**THE PROBLEM**
In the listing below, locate the lines that hold "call" and copy them.
=====
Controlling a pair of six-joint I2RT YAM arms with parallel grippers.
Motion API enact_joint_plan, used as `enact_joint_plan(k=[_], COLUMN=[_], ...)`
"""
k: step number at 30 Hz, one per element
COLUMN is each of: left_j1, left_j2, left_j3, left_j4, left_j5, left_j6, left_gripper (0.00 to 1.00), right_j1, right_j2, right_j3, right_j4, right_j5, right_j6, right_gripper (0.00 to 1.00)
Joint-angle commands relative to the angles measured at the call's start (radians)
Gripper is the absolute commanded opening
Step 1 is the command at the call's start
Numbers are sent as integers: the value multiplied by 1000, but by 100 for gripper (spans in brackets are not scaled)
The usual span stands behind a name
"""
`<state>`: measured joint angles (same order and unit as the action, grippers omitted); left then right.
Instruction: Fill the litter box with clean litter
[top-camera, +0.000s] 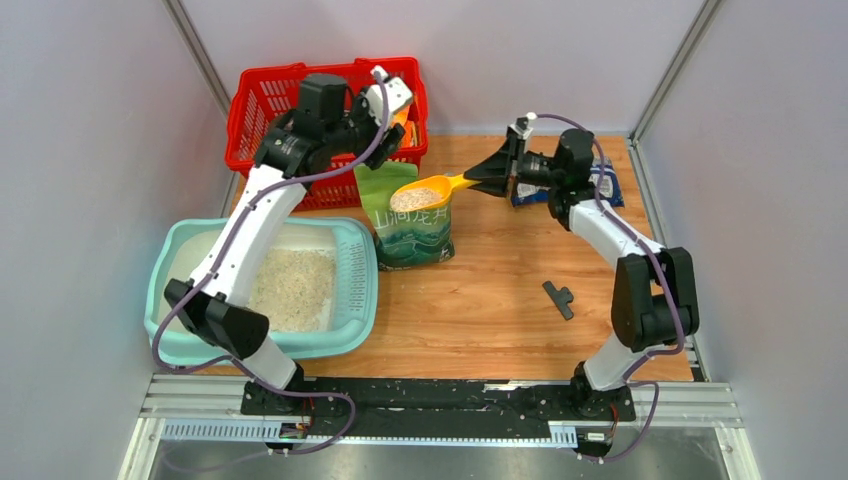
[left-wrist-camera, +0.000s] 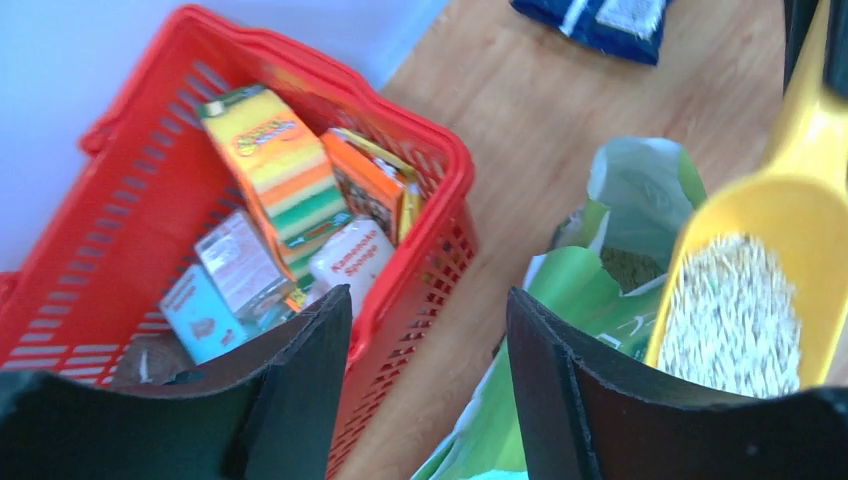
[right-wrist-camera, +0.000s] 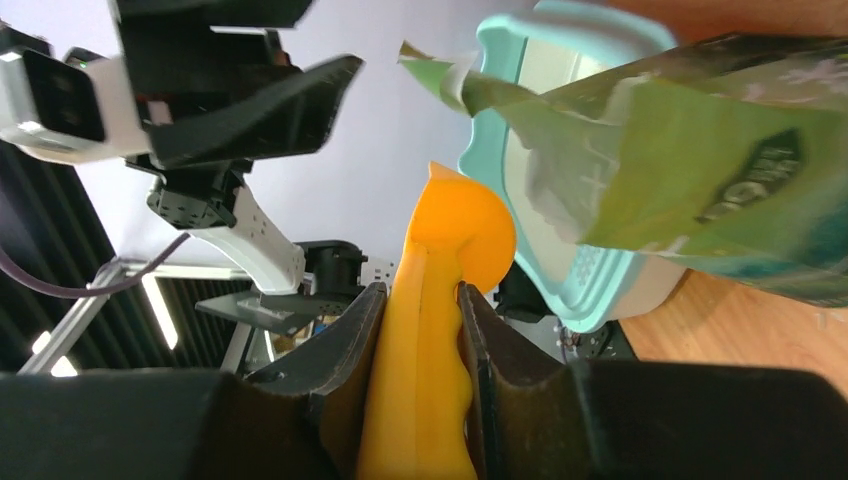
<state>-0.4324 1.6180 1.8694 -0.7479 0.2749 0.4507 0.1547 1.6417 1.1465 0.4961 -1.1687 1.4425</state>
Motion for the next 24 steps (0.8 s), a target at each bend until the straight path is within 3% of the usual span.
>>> enact_joint_plan(k=[1, 9, 13, 21, 24], left_j1=[52, 176, 222, 238, 238], left_j2=[-113, -357, -481, -713, -762], left_j3=[48, -91, -209, -352, -391], left_j4=[62, 76, 81, 67, 85], left_j5=[1, -88, -115, -128, -134], left_j6=[-112, -80, -60, -46, -49], left_gripper=[67, 68, 68, 69, 69], right_j1=[91, 322, 423, 555, 589], right_j2=[27, 231, 355, 466, 495], right_j3=[100, 330, 467, 780, 851], right_j4=[-14, -36, -141, -611, -634], right_j5=[12, 41, 115, 403, 467], right_j6=[-4, 9, -95, -575, -681], right_gripper=[0, 0, 0, 0, 0])
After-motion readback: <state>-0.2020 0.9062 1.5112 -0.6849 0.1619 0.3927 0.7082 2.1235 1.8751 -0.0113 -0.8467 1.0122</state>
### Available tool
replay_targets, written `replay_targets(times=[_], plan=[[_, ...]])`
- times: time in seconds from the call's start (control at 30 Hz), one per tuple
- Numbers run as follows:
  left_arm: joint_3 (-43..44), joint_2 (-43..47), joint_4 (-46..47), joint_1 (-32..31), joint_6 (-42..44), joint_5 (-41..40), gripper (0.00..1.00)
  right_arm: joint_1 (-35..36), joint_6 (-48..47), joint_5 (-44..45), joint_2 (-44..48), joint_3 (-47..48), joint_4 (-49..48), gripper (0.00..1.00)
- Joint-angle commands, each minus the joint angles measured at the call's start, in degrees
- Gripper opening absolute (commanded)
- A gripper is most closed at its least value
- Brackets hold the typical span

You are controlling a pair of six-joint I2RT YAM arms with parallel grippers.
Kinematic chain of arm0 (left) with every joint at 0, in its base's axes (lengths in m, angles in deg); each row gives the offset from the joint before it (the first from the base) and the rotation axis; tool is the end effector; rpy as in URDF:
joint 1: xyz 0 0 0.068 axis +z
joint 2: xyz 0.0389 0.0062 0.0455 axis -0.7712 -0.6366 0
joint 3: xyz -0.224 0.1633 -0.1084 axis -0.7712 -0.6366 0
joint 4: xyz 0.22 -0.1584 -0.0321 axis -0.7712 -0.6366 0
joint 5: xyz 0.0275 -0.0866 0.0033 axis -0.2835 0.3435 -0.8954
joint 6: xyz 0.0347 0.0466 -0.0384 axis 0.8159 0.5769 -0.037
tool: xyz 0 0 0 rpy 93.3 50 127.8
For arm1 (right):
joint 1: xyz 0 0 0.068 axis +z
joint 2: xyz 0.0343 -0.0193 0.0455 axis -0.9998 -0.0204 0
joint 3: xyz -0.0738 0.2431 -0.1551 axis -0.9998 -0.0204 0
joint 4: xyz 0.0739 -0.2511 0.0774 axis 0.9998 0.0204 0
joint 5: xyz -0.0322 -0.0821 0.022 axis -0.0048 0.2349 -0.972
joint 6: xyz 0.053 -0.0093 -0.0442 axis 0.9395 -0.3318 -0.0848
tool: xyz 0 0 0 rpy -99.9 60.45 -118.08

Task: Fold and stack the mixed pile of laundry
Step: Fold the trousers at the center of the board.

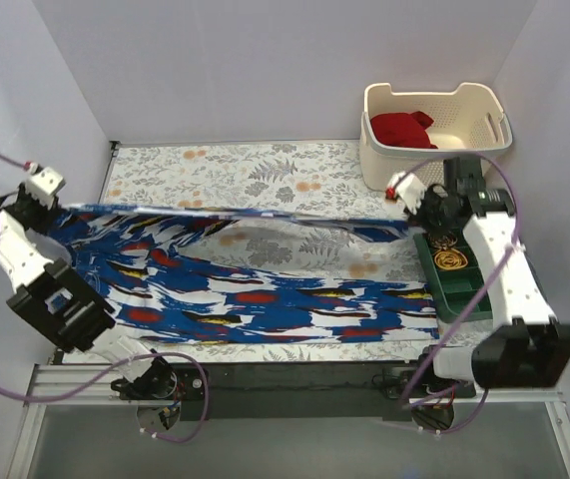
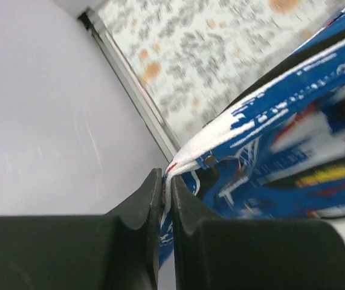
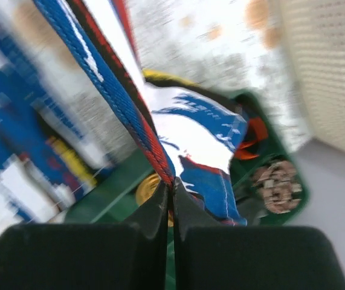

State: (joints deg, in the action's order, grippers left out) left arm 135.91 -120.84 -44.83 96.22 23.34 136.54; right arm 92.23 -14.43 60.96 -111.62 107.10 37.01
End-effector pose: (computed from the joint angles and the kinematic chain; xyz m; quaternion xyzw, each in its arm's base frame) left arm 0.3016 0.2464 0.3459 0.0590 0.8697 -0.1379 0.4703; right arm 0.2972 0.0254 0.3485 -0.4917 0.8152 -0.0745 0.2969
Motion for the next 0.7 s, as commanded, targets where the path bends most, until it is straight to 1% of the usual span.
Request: replay_targets(times=[0.0,0.03,0.07,0.1,0.13,0.17,0.2,0.23,0.27,0.33,0.37,0.43,0.47,0.53,0.57,0.6,0.63,0.67], plan=[[-16.1,9.1,-9.3,14.4,27.2,3.4,0.00,-2.0,-14.3,-1.5,14.7,-19.0,2.3,0.01],[-18.1,9.8,-11.1,18.1,31.4,1.9,0.00,-2.0,-16.4,-1.4,20.2,-26.4,2.4,0.01],[-20.2,9.7,-14.6,19.8,35.6,0.5,0.00,-1.8,-19.4,-0.5,22.6,-30.3,2.1,0.01],[-23.8,9.6,-15.2,21.1,38.0,-1.1,0.00,-1.8,-20.5,-0.1,24.4,-33.2,1.8,0.01],[-26.2,9.7,-14.8,21.9,39.9,-4.6,0.00,-1.9,-21.1,0.4,26.6,-35.8,1.1,0.01],[-28.6,9.9,-11.8,22.6,39.9,-6.5,0.00,-1.9,-21.6,1.4,26.9,-40.1,-0.4,0.01],[-31.0,10.3,-9.4,22.6,39.7,-9.0,0.00,-1.9,-21.5,1.7,26.9,-41.3,-1.0,0.01],[-36.7,10.8,-7.5,22.6,41.2,-13.3,0.00,-1.9,-21.2,1.9,25.6,-42.2,-1.5,0.01],[-39.1,11.7,-4.5,22.6,42.3,-15.9,0.00,-1.9,-20.9,2.3,24.7,-42.7,-2.5,0.01],[-46.0,12.5,-0.5,22.6,43.3,-19.0,0.00,-1.9,-20.0,3.1,21.1,-43.6,-3.5,0.01],[-48.2,14.1,3.5,22.4,43.8,-20.5,0.00,-1.8,-19.5,3.9,19.7,-43.7,-4.2,0.01],[-51.0,15.5,7.3,20.9,43.0,-21.5,0.00,-1.6,-17.6,4.4,15.4,-43.1,-4.0,0.01],[-52.6,16.1,10.2,20.0,39.9,-22.1,0.00,-1.4,-17.3,4.5,14.2,-42.9,-4.0,0.01],[-52.7,16.6,11.3,17.7,36.1,-23.1,0.00,-1.0,-16.6,4.7,12.0,-42.3,-4.1,0.01],[-52.5,16.6,12.6,13.7,31.1,-24.0,0.00,-0.8,-16.3,4.5,11.2,-42.2,-4.0,0.01],[-52.5,16.4,14.1,11.4,27.3,-26.2,0.00,-0.3,-16.0,4.5,10.3,-42.2,-4.1,0.01],[-52.4,16.1,15.5,8.8,24.4,-27.1,0.00,0.1,-15.1,4.5,9.7,-41.8,-4.0,0.01],[-52.1,15.6,17.4,4.4,22.2,-27.7,0.00,0.7,-14.6,4.2,9.3,-41.5,-3.8,0.01]])
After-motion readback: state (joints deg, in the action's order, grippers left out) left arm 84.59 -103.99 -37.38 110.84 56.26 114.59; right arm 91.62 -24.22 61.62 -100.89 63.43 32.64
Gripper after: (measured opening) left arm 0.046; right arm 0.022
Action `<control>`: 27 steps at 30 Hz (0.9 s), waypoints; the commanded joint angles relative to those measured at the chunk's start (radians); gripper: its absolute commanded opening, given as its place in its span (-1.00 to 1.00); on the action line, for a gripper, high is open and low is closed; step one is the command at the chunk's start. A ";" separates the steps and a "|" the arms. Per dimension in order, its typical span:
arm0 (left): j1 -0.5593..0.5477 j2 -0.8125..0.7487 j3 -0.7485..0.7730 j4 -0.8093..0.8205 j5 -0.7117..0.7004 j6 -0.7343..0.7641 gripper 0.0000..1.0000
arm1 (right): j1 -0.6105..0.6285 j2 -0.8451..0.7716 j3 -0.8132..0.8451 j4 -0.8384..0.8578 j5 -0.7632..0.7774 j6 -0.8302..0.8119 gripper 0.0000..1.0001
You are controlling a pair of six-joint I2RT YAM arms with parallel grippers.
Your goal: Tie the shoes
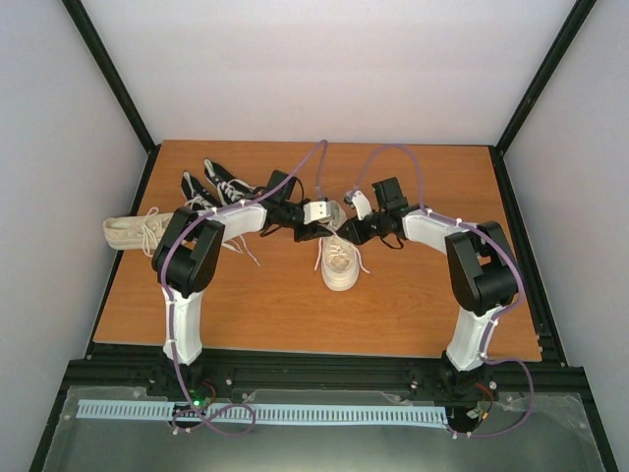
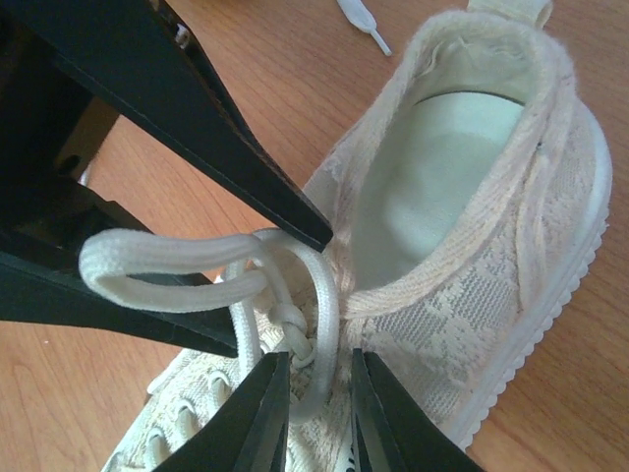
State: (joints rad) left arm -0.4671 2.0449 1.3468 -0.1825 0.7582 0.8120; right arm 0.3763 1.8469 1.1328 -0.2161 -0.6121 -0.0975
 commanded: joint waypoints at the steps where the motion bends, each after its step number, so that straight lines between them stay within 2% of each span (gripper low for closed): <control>1: -0.008 0.017 0.039 -0.025 0.010 0.038 -0.27 | 0.021 0.032 0.024 -0.011 0.024 -0.030 -0.63; 7: -0.009 0.017 0.047 -0.055 0.004 0.064 -0.27 | 0.024 0.016 0.028 -0.018 0.020 -0.043 -0.94; 19: -0.008 0.017 0.065 -0.057 0.013 0.010 -0.21 | 0.022 -0.079 -0.023 0.003 -0.043 -0.070 -0.94; 27: -0.010 0.023 0.077 -0.057 0.022 0.000 -0.24 | 0.023 -0.086 -0.038 0.008 -0.066 -0.082 -0.94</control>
State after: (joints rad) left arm -0.4671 2.0453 1.3777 -0.2363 0.7517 0.8238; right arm 0.3889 1.7874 1.1049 -0.2207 -0.6502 -0.1604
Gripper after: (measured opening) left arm 0.384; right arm 0.031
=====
**RESPONSE TO THIS EXERCISE**
Joint-angle commands relative to the angles measured at the call's start (radians)
Step 1 is the command at the call's start
- times: time in seconds from the call's start (control at 30 Hz), one per tuple
- Joint-angle commands, each minus the joint angles measured at the call's start, in degrees

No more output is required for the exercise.